The Verdon has been a place I’ve wanted to visit ever since seeing pictures of the climbing legend Ron Fawcett grappling with the flawless smooth limestone above a massive drop. Add to this the fact that it’s in the South of France where the weather’s always great and the seeds of a trip begin to get sown.
I travelled there with a friend of mine called Andy Woolston who had visited the gorge once before and had clearly enjoyed it enough to warrant a return trip. We travelled over in Andy’s van leaving some beautiful weather in North Wales. Blue skies remained overhead until we were within half an hour of the Verdon when we drove into the worst thunderstorm that Andy or I had ever experienced. We thought the windscreen was going to get smashed by oversized hailstones and small landslides had started to encroach upon the road as the lightening reached a crescendo of almost non-stop light: it was like we’d just entered Mordor! We decided to turn around with our tails between our legs and took the longer road around to the Verdon.
We awoke to blue skies and hot weather although evening thunderstorms were to remain the theme for the following few days. After a late start we abseiled in to climb the classic multi pitch test-piece ‘Pichenibule’ which tackles an immaculate smooth limestone wall in its upper reaches. Although we were underwhelmed by the first few pitches the quality of climbing soon stepped up a notch as we reached the band of high quality limestone some four pitches up. The crux 7c pitch was, as I expected it to be, totally desperate to on-sight although a sequence quickly came together after a couple of brief attempts. Thunder heralded the coming of bad weather though and I packed in about four red-point attempts of the pitch in ten minutes dropping the last move twice before big fat drops of rain began to fall which meant it was time for a hasty exit! I returned a few days later and managed the pitch free on my first go, but not without a lot of effort!
The following day we climbed the classic multi-pitch route ‘Les Marches du Temps’ which had some superb climbing with a more isolated feeling. Due to a slightly confusing topo we made the error of starting up neighbouring route ‘El Topo’ which is perhaps the hardest multi-pitch offering in the Verdon. This left us well warmed up by the time we were able to get back on route!
On our third day we climbed perhaps our favourite route of the trip called ‘Les Rideaux de Gwendal’ which had sustained climbing with really good quality limestone all the way. When we were about two pitches up the route we could hear thunder nearby and sure enough it started to drizzle. The danger of being caught out by a thunderstorm in the Verdon is that you will be totally unable to get back to your car at the top of the gorge. Faced with this scenario your best option would be to abseil down the route you’re on, walk several miles in your rock boots to reach the nearest road and then hitch a lift for over ten miles back to the top of the gorge. We were pretty keen not to be caught out by the weather so frantically linked pitches together giving ourselves ludicrous amounts of rope drag and reached the top in double quick time, just in time to see the sun come out!

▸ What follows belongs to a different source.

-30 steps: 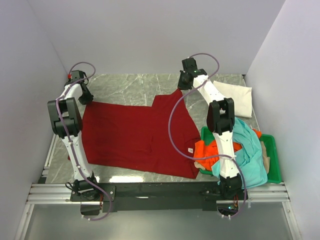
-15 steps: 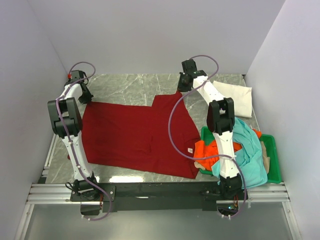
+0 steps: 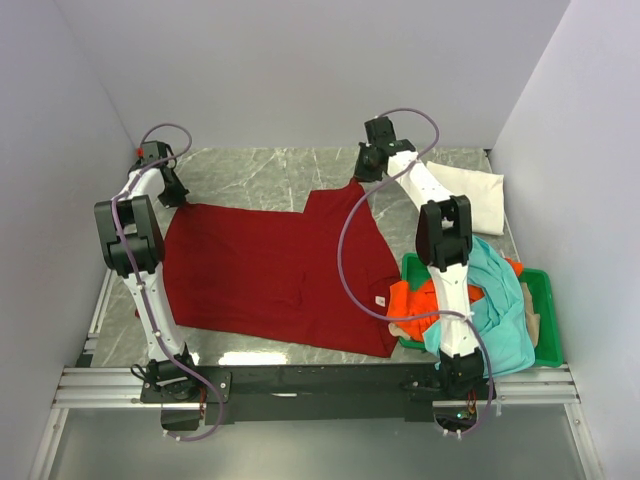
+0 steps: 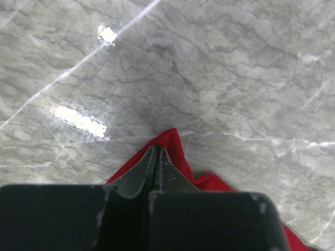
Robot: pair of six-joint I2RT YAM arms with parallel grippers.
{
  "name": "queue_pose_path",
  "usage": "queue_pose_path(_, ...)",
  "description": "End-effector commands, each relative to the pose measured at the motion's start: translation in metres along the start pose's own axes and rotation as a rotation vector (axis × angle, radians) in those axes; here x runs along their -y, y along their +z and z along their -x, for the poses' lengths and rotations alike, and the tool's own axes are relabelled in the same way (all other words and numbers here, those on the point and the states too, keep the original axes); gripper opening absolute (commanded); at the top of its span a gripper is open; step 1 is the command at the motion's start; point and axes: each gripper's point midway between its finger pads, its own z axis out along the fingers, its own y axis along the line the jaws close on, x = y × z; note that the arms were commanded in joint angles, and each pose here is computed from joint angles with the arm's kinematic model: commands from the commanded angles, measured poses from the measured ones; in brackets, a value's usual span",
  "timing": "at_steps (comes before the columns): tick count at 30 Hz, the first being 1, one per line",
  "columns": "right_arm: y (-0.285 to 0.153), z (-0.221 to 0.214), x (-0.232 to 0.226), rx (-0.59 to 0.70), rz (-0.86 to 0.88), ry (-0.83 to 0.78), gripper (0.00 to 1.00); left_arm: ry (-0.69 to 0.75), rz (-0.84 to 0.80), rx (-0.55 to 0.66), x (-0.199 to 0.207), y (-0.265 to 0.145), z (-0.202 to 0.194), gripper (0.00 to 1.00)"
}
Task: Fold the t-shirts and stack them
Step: Fold the tshirt
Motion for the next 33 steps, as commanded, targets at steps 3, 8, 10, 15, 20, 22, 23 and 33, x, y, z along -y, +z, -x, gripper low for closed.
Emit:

We spent another three days in the Verdon climbing some other amazing routes such as the long and strenuous ‘La Fête des Nerfs’ and the superb ‘l’Ange en Decomposition’. The Verdon certainly has some of the best multi-pitch climbing that I’ve ever done and it seems to have fallen out of favour with both visiting and local climbers nowadays which was great for us but a real surprise for such a world famous climbing area. So if you’re in search of some exciting sport climbing in an amazing area then this is the place for you!
After our time in the Verdon we made a quick visit to the world famous limestone cliffs of Ceuse. The climbing was of course great but undoubtedly the most memorable moment was watching Adam Ondra climb there. A couple of days after making the first ascent of a long standing project called ‘Jungle Boogie’ he attempted to flash ‘Realization’, Chris Sharma’s legendary 9a+. The crag came to a standstill as he donned rock boots and tied in and what followed was an extremely impressive attempt. He failed at the crux high up on the route but in the process had climbed past the chains of ‘Biographie’, an 8c+! I’ve watched a lot of very strong and talented climbers over the last few years but he is in a different league to them all and left people at the crag awestruck with his effort and ability. Inspirational!